WORK TO COMPLETE – Lines in the listing below that hold "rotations" are the ones to copy.

COLLECTED MATERIAL –

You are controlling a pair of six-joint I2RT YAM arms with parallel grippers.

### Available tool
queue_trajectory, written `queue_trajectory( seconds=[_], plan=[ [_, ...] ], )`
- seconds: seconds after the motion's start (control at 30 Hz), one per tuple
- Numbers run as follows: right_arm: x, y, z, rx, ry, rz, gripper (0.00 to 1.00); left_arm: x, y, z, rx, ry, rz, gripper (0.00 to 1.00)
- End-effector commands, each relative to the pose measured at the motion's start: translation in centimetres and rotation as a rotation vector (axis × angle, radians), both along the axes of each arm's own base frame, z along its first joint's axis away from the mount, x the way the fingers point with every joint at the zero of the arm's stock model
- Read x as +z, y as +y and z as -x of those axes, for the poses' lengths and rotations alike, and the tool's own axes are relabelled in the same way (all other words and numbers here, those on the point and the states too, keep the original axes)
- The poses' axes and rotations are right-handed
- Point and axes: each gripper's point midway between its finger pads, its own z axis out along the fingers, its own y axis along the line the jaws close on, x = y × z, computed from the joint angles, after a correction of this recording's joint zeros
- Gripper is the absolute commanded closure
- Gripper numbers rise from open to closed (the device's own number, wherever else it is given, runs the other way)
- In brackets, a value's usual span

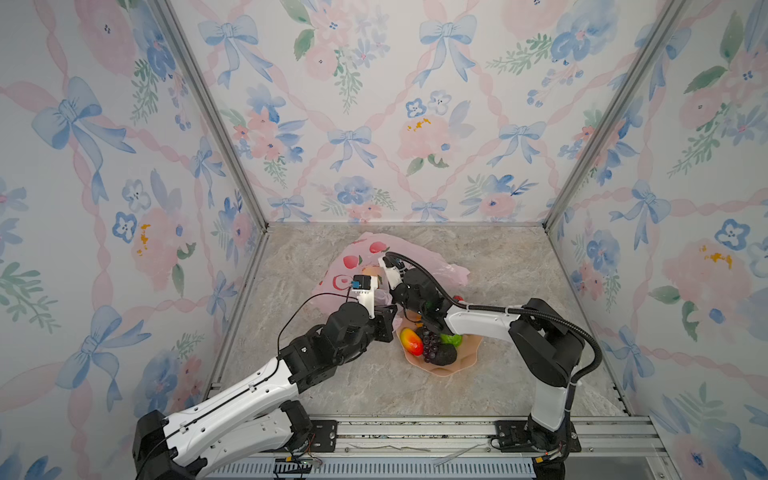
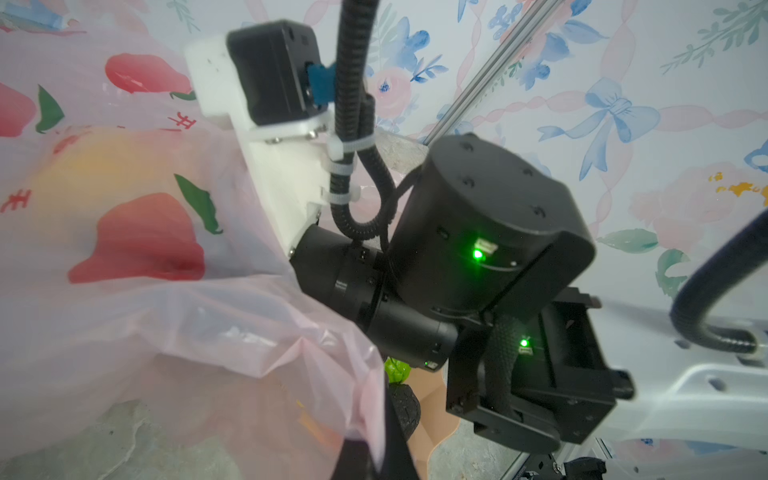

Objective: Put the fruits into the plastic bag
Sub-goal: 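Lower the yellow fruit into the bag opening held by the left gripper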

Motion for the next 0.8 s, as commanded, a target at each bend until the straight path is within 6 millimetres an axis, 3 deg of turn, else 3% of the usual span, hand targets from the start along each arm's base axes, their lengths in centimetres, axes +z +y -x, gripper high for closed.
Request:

TASK ANSWER –
- Read x as +z, y as +y and z as -x of those axes, for the poses' lengths and rotations alike, and the tool's own axes are relabelled in the same way (all other words and numbers here, those on the point and the states too, keep the original axes)
- The poses' axes and rotations are right-handed

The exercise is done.